In the listing below, repeat exactly every line from the first through the line containing "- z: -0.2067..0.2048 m", with nothing else.

*** Dataset content Section Begins ***

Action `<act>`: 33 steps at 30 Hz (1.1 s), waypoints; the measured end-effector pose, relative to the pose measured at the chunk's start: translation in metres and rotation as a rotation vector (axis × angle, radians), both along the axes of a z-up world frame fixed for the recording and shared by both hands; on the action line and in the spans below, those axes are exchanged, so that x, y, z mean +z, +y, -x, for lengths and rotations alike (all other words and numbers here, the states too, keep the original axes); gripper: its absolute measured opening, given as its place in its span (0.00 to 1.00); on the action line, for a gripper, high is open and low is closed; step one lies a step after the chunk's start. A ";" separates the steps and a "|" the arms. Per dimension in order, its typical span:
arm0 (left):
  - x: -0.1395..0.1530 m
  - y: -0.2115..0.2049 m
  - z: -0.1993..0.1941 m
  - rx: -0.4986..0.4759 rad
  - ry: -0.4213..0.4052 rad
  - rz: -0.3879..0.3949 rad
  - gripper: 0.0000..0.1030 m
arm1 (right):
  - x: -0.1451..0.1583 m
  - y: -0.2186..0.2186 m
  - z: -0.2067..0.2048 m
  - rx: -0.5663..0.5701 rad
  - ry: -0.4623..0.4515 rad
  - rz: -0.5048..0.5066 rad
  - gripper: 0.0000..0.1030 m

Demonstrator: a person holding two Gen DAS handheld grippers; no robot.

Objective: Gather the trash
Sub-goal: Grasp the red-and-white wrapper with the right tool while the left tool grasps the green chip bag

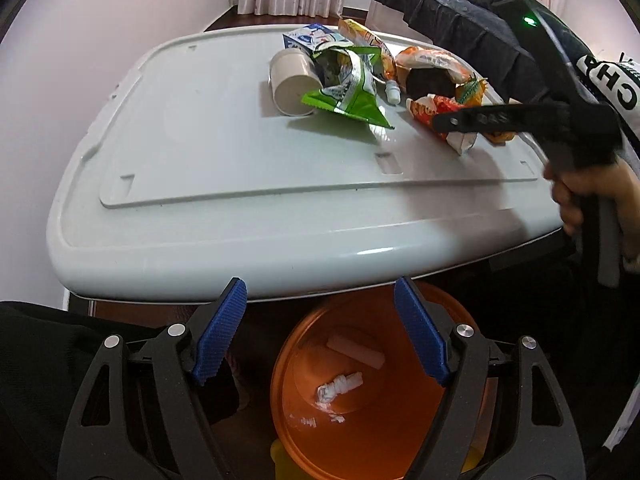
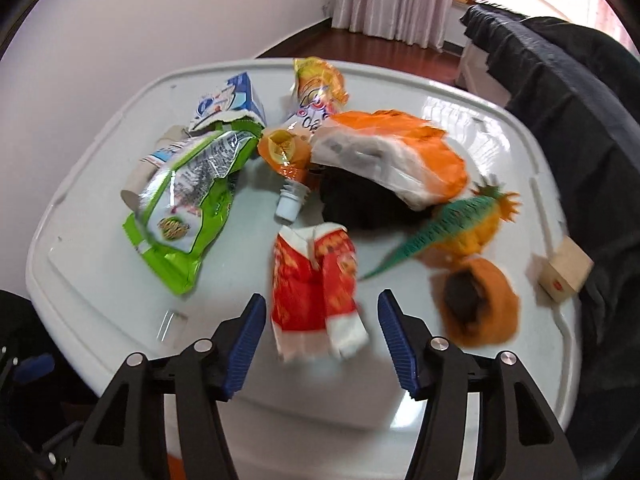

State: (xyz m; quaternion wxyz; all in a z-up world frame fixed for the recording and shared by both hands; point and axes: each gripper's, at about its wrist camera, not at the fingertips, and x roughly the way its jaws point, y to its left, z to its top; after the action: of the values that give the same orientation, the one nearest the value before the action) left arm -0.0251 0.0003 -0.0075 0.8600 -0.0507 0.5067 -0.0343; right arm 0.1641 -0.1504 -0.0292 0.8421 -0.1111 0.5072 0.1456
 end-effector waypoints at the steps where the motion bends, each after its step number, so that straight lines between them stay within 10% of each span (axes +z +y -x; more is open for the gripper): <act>1: -0.001 0.000 0.000 -0.003 -0.001 0.001 0.73 | -0.004 0.003 -0.004 0.004 0.011 -0.006 0.57; 4: -0.001 0.001 0.003 -0.006 -0.007 -0.001 0.73 | -0.015 0.004 -0.014 -0.019 0.044 -0.037 0.55; 6: -0.001 0.002 0.003 -0.004 -0.009 -0.007 0.73 | -0.013 0.002 -0.014 -0.046 0.045 -0.057 0.31; 23: 0.037 -0.031 -0.119 -0.078 -0.063 0.024 0.73 | -0.010 -0.039 0.013 -0.115 0.050 -0.164 0.30; 33: 0.009 -0.043 -0.195 -0.083 0.030 -0.005 0.72 | -0.011 -0.046 0.011 -0.144 0.065 -0.191 0.30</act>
State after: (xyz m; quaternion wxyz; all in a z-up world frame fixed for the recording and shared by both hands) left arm 0.1695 -0.0430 0.0020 0.8503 -0.0281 0.5212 -0.0680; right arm 0.1533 -0.1964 -0.0400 0.8403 0.0112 0.5248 0.1358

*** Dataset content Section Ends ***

Solved problem —
Action `<act>`: 33 steps at 30 Hz (1.1 s), waypoints; the measured end-effector pose, relative to the pose measured at the chunk's start: translation in metres and rotation as a rotation vector (axis × angle, radians), both along the axes of a z-up world frame fixed for the recording and shared by both hands; on the action line and in the spans below, those axes are exchanged, so that x, y, z mean +z, +y, -x, for lengths and rotations alike (all other words and numbers here, the states too, keep the original axes); gripper: its absolute measured opening, given as its place in its span (0.00 to 1.00); on the action line, for a gripper, high is open and low is closed; step one lies a step after the chunk's start. A ";" separates the steps and a "|" the arms. Per dimension in order, its typical span:
arm0 (left):
  - x: -0.1395..0.1530 m
  - y: -0.2115..0.2049 m
  - z: -0.1993..0.1941 m
  - rx: -0.4986..0.4759 rad
  - ry: -0.4213..0.4052 rad
  - rz: -0.3879..0.3949 rad
  - gripper: 0.0000..0.1030 m
arm1 (right):
  - x: -0.1451..0.1583 m
  - y: -0.2186..0.2186 m
  - z: -0.2067..0.2048 m

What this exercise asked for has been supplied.